Besides, there's the politics. "Human existence as a materialistic quest for power and dominance, a crass manipulation of fear and intolerance for political gain, drives us apart both from one another and from God," she said. "For what does it profit you to gain the whole world and lose your soul?"

Let's be clear. You and I and those officials who advance the cause of life are at risk of losing our souls. Why? Because we try to save the lives of 1.3 million unborn babies each year for the basest of reasons: because we are intolerant manipulators of "fear and intolerance for political gain." If that weren't bad enough, we divide people and separate them and us from God.

What a bizarre reading of the motivation of people, who volunteer countless hours for no reward other than the hope that their efforts are leading to a reconciliation between America and her unborn children. Is the Rev. Thistlethwaite  genuinely incapable of seeing that we reject the violence and barbarism that is abortion because annihilating helpless unborn children is unjust, unrighteous, and, in a fundamental sense, un-American?

Moreover, to tell us that an "ethical judgment" (in this case to batter, crush, and disarticulate unborn children) is "informed" does not end the debate. It begins it.

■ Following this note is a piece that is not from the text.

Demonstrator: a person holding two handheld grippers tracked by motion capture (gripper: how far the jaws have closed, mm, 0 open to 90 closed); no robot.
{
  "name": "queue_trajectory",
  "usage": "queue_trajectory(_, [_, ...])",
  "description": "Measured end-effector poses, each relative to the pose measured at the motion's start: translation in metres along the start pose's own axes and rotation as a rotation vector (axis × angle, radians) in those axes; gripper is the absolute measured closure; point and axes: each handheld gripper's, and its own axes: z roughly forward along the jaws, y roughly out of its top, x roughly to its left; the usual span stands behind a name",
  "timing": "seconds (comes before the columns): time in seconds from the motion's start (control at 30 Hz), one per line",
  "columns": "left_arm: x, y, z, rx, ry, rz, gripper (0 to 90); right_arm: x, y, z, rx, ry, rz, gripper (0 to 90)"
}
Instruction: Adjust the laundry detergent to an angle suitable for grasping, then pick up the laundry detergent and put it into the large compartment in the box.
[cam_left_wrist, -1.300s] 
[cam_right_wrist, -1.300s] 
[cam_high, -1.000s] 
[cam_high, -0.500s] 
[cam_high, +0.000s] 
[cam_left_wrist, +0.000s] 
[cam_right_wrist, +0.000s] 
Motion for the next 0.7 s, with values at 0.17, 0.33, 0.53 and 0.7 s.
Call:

Assurances that "cultivating" such "a capacity" enhances our "relationship with the transcendent, with God" does not sheathe that goofy conclusion from criticism. It demands that its assumptions be brought out into the open for debate and discussion.

My guess is not a lot of people, other than those attending the conference at the Washington Hilton last Friday, would buy her conclusions. They shortchange both us as responsible moral agents, and God, whose demand for justice for the weakest among us is common to the holy scriptures of all the great religions.

You just never know what is going to come out of the mouth of a pro-abortionist.